• ASSIGNMENT: Restate the listing below with no word altered.

• DATA LISTING:
-- Opening Marker --
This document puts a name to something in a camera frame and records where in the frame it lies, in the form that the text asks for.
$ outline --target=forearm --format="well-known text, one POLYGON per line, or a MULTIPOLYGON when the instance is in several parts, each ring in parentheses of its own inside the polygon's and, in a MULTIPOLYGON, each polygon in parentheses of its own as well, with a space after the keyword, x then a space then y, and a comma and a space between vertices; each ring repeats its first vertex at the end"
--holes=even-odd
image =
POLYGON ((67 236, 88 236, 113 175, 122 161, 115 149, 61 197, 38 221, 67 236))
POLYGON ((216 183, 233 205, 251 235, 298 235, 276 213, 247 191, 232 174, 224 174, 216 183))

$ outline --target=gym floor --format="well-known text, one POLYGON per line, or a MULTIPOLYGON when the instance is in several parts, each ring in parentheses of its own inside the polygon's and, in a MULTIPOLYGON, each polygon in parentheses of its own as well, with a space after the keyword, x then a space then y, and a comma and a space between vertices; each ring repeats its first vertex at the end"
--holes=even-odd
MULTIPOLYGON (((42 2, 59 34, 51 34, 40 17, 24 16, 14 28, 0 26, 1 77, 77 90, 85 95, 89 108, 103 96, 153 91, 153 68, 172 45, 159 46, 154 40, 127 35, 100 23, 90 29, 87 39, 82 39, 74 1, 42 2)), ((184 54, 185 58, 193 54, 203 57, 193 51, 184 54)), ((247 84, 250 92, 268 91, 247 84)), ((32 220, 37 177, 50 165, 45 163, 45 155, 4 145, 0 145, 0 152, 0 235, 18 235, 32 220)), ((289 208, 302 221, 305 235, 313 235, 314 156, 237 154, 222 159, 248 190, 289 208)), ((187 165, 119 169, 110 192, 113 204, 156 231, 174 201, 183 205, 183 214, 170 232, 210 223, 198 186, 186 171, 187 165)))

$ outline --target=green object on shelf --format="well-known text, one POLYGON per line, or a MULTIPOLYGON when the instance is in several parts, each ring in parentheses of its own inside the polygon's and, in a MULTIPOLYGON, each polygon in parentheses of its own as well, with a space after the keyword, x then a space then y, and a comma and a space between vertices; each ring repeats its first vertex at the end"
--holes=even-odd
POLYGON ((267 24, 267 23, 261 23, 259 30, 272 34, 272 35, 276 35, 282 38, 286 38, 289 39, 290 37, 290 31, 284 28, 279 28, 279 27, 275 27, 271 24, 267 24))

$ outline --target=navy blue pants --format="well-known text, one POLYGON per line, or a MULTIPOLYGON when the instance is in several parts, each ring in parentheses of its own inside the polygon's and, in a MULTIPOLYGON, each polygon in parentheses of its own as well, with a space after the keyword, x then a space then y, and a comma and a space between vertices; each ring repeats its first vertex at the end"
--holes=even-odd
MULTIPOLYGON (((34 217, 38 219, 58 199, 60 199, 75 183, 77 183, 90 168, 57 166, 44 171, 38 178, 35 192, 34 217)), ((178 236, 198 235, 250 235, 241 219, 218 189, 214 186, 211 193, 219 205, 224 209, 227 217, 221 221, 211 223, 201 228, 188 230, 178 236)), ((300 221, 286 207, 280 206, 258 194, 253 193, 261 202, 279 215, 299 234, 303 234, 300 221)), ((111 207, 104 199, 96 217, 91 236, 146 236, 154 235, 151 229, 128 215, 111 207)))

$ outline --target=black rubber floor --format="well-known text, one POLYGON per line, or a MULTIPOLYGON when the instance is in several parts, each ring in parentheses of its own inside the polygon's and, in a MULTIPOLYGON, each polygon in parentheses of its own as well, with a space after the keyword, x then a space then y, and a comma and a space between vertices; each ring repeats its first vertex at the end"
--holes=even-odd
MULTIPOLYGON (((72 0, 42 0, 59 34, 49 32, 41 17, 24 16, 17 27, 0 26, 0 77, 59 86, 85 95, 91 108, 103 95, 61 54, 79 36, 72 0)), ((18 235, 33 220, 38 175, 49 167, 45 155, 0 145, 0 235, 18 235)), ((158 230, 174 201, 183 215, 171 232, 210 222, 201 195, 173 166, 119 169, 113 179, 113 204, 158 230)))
-- Closing Marker --
• OUTPUT OF THE EXERCISE:
This document puts a name to something in a camera frame and records where in the frame it lies, in the form that the text asks for.
$ outline --target=forearm --format="well-known text, one POLYGON per line, or a MULTIPOLYGON when the instance is in several parts, each ring in parentheses of its own inside the polygon's and, in a MULTIPOLYGON, each polygon in parentheses of its own as well, with a space after the keyword, x then a space then y, and a comma and a space between vertices; each ring repeats its first vertex at the end"
--holes=even-odd
image =
POLYGON ((67 236, 88 236, 113 175, 122 161, 115 149, 61 197, 38 221, 67 236))
POLYGON ((216 183, 233 205, 251 235, 298 235, 276 213, 247 191, 232 174, 224 174, 216 183))

$ outline --target=gym floor --format="well-known text, one POLYGON per line, or a MULTIPOLYGON when the instance is in several parts, each ring in parentheses of its own inside the polygon's and, in a MULTIPOLYGON, each polygon in parentheses of its own as well, with a space after the keyword, x then a space then y, and a comma and a space between vertices; each ring repeats its first vertex at the end"
--holes=even-odd
MULTIPOLYGON (((42 2, 59 34, 51 34, 40 17, 24 16, 14 28, 0 26, 1 77, 77 90, 85 95, 89 108, 103 96, 153 91, 153 68, 172 45, 159 46, 154 40, 127 35, 100 23, 90 29, 87 39, 82 39, 74 1, 42 2)), ((184 54, 185 58, 193 54, 203 57, 193 51, 184 54)), ((247 84, 250 92, 268 91, 247 84)), ((32 220, 37 177, 50 165, 45 163, 45 155, 4 145, 0 145, 0 152, 0 235, 18 235, 32 220)), ((289 208, 302 221, 305 235, 313 235, 314 156, 237 154, 222 159, 248 190, 289 208)), ((187 165, 119 169, 110 192, 113 204, 156 231, 174 201, 183 205, 183 214, 170 232, 210 223, 198 186, 186 171, 187 165)))

$ outline --target=green object on shelf --format="well-known text, one POLYGON per line, or a MULTIPOLYGON when the instance is in several parts, each ring in parentheses of its own inside the polygon's and, in a MULTIPOLYGON, each polygon in parentheses of its own as well, with a space after the keyword, x then a space then y, and a comma and a space between vertices; each ring repeats its first vertex at the end"
--holes=even-odd
POLYGON ((267 24, 267 23, 261 23, 259 30, 272 34, 272 35, 276 35, 282 38, 286 38, 289 39, 290 37, 290 31, 284 28, 279 28, 279 27, 275 27, 271 24, 267 24))

$ outline --target=navy blue pants --format="well-known text, one POLYGON per line, or a MULTIPOLYGON when the instance is in several parts, each ring in parentheses of its own inside the polygon's and, in a MULTIPOLYGON, each polygon in parentheses of its own as well, with a space after the keyword, x then a space then y, and a comma and a space between vertices; each ring repeats its first vertex at the end"
--holes=even-odd
MULTIPOLYGON (((34 217, 38 219, 58 199, 60 199, 75 183, 77 183, 90 168, 57 166, 44 171, 38 178, 35 192, 34 217)), ((178 236, 198 235, 250 235, 241 219, 218 189, 214 186, 211 193, 219 205, 224 209, 227 217, 221 221, 211 223, 201 228, 188 230, 178 236)), ((300 221, 286 207, 280 206, 258 194, 253 193, 261 202, 279 215, 299 234, 303 234, 300 221)), ((111 207, 104 199, 96 217, 91 236, 146 236, 154 235, 151 229, 128 215, 111 207)))

$ outline --target=black rubber floor --format="well-known text, one POLYGON per line, or a MULTIPOLYGON when the instance is in several parts, each ring in parentheses of its own inside the polygon's and, in a MULTIPOLYGON, each polygon in parentheses of its own as well, with a space after the keyword, x then a space then y, and a comma and a space between vertices; each ring repeats its first vertex at the end"
--holes=even-odd
MULTIPOLYGON (((72 0, 42 0, 59 34, 49 32, 41 17, 24 16, 17 27, 0 26, 0 77, 59 86, 85 95, 91 108, 103 95, 61 54, 79 36, 72 0)), ((18 235, 33 220, 38 175, 49 167, 45 155, 0 145, 0 235, 18 235)), ((158 230, 174 201, 183 215, 171 232, 210 222, 201 195, 173 166, 119 169, 113 179, 113 204, 158 230)))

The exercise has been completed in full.